- _ABOUT THIS TASK_
Look in the data below for the line that has "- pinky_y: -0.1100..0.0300", then print exactly every line from there through the line that has "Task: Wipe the", leaving pictures out.

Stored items
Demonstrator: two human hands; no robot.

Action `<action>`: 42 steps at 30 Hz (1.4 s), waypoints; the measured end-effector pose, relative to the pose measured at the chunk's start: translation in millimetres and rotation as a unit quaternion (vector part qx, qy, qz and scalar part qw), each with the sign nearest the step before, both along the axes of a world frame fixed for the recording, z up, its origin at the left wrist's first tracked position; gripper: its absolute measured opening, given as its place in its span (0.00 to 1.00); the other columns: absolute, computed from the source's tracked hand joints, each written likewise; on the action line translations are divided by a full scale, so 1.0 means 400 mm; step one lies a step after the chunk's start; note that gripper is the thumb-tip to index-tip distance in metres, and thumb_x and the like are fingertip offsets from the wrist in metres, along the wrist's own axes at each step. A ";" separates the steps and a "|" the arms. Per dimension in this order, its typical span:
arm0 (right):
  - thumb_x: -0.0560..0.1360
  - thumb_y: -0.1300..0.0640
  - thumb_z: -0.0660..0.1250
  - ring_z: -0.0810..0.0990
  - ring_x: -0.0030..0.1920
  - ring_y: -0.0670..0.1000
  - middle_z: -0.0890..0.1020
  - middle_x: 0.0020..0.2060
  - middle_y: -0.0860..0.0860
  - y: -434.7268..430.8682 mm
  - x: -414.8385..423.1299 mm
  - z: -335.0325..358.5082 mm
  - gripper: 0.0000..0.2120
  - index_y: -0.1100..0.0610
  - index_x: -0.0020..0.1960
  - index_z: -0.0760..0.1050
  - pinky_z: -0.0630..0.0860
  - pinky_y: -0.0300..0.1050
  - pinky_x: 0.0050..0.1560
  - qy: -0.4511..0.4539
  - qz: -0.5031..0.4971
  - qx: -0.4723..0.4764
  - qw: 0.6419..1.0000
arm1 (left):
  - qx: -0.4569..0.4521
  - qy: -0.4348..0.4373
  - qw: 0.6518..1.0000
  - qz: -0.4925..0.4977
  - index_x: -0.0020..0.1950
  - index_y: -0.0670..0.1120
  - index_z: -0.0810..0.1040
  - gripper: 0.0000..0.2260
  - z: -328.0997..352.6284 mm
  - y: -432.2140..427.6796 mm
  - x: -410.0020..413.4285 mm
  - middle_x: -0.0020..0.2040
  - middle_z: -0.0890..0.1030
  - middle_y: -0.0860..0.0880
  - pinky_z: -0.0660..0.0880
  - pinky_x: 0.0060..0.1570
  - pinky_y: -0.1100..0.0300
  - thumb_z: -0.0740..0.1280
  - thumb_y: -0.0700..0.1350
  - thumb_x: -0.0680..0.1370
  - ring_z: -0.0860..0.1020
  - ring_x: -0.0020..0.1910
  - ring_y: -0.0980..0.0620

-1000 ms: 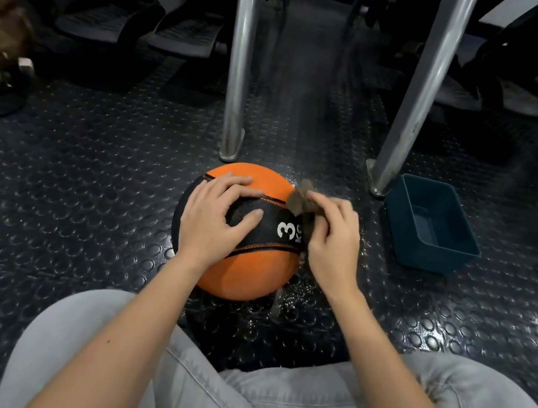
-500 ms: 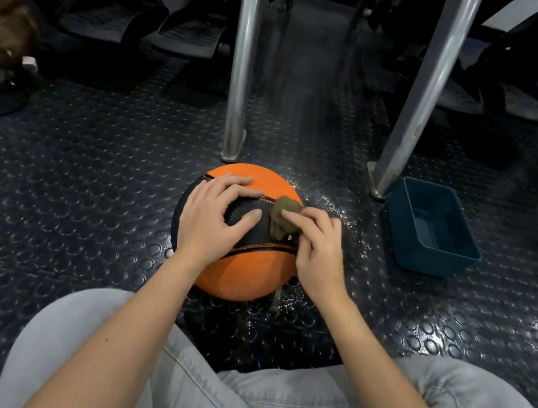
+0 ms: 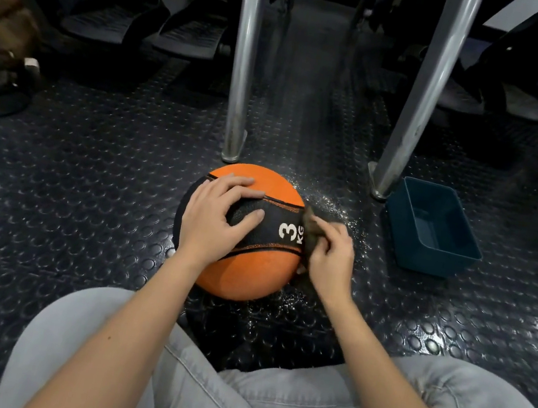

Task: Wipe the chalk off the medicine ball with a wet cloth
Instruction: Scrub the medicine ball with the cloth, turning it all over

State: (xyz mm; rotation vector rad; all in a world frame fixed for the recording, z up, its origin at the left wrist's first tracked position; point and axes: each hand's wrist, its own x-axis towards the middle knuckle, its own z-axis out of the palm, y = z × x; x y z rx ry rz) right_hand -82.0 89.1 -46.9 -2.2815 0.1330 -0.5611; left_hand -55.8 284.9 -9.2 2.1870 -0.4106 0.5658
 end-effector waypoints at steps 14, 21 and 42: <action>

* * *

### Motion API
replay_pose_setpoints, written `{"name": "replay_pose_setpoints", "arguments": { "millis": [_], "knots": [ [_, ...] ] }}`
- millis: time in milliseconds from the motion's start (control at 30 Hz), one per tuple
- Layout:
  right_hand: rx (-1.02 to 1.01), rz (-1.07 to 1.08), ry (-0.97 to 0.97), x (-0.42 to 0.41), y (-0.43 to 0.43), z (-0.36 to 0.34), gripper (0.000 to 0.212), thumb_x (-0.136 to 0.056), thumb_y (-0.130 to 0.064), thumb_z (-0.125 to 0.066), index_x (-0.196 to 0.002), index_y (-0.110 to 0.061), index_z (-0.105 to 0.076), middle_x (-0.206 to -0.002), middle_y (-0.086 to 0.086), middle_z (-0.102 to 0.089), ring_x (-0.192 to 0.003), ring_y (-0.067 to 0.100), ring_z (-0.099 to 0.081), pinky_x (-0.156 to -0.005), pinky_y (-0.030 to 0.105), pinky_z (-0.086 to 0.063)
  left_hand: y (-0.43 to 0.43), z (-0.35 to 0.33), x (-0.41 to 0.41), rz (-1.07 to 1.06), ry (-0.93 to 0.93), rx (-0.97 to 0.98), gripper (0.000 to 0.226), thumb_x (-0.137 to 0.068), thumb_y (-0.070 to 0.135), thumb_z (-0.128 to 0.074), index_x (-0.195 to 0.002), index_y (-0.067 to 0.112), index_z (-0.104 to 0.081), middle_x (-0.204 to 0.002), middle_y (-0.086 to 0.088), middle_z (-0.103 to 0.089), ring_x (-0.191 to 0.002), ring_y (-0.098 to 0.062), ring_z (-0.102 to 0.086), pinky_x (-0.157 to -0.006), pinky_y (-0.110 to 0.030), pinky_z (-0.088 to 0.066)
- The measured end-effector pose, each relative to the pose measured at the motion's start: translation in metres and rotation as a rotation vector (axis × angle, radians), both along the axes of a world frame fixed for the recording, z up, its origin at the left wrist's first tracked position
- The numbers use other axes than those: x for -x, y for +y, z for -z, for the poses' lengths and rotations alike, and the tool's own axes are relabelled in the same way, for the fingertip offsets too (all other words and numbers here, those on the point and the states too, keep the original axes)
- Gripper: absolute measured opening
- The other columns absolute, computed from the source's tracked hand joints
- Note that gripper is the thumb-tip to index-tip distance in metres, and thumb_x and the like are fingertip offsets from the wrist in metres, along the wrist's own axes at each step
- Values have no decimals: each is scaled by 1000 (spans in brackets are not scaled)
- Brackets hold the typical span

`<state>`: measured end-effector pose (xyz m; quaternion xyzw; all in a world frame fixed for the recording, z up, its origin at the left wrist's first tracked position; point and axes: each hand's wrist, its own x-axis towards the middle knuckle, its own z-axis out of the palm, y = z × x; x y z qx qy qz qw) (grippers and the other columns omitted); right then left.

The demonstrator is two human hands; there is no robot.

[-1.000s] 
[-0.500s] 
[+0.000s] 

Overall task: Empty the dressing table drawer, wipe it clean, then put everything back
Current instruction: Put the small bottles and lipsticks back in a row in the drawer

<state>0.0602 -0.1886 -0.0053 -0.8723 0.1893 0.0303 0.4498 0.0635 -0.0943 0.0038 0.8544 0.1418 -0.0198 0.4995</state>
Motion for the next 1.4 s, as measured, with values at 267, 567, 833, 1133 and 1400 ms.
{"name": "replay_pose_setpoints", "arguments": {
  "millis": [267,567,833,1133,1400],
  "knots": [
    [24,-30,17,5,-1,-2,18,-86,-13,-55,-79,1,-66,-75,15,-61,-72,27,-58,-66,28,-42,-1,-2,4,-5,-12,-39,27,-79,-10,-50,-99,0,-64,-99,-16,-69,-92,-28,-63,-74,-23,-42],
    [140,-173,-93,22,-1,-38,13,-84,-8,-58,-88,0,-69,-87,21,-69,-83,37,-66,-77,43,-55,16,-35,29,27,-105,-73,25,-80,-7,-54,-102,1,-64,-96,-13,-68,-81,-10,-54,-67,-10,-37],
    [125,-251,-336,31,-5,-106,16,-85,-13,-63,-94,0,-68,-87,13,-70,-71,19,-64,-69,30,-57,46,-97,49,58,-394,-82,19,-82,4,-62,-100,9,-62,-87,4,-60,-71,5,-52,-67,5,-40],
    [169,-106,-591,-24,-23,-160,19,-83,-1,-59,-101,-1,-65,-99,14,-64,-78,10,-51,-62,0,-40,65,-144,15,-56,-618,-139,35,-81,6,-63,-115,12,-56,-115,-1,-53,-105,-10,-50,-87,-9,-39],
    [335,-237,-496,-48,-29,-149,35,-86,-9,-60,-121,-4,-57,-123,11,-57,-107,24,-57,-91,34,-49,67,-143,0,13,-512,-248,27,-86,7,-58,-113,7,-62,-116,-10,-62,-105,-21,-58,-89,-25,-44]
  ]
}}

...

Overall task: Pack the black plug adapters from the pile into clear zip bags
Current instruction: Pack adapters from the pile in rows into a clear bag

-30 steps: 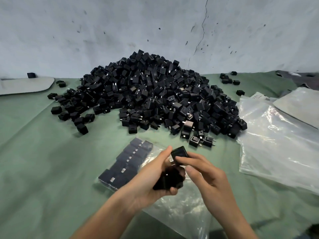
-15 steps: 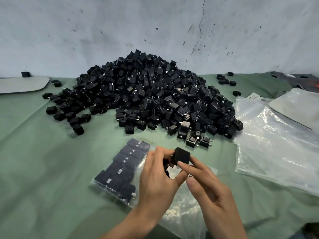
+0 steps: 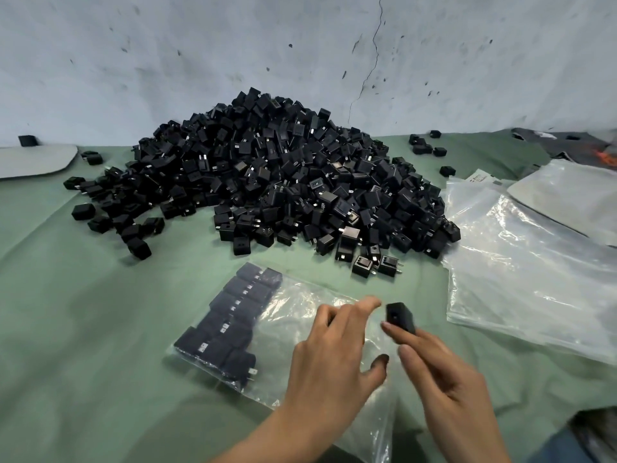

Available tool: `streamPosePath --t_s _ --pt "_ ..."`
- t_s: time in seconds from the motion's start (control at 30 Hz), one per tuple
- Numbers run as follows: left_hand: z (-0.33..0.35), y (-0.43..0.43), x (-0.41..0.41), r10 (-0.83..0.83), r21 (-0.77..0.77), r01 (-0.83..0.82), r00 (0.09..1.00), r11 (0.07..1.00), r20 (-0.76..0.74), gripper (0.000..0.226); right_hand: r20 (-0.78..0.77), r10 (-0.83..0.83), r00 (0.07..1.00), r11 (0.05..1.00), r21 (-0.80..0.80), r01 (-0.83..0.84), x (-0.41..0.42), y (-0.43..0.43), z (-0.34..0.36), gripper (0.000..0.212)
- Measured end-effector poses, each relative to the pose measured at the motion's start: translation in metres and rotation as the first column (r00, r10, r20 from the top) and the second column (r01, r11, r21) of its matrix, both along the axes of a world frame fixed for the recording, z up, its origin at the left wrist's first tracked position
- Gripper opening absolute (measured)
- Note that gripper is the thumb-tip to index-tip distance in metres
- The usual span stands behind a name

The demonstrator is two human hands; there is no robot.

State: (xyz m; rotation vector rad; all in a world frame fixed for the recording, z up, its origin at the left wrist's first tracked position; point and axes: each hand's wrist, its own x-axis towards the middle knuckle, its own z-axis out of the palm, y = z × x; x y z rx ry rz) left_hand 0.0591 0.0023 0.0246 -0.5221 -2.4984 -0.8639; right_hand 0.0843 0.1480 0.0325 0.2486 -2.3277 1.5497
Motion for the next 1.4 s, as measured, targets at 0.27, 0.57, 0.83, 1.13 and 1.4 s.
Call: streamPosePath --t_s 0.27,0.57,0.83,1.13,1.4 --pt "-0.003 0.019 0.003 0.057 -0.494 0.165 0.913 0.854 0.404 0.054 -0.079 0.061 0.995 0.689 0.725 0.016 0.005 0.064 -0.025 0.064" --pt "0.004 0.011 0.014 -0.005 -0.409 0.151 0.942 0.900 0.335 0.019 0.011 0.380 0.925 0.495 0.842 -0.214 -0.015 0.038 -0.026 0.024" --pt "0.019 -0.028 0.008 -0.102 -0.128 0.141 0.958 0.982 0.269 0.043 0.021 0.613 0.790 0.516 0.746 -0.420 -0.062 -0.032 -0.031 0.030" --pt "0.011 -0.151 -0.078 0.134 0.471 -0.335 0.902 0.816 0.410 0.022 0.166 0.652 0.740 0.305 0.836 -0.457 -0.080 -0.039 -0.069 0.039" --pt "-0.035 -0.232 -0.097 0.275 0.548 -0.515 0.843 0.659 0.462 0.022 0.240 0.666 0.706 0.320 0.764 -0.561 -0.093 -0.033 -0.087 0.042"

- _RESULT OF THE EXERCISE_
  - pinky_y: -0.1100..0.0300
  - thumb_z: -0.0740..0.1280
  - thumb_y: -0.0700..0.1350
  - thumb_x: -0.0680..0.1370
  - ring_z: -0.0860..0.1020
  - ring_x: -0.0020..0.1910
  - ring_y: -0.0980..0.0620

-1000 ms: 
-500 ms: 
+0 ms: 

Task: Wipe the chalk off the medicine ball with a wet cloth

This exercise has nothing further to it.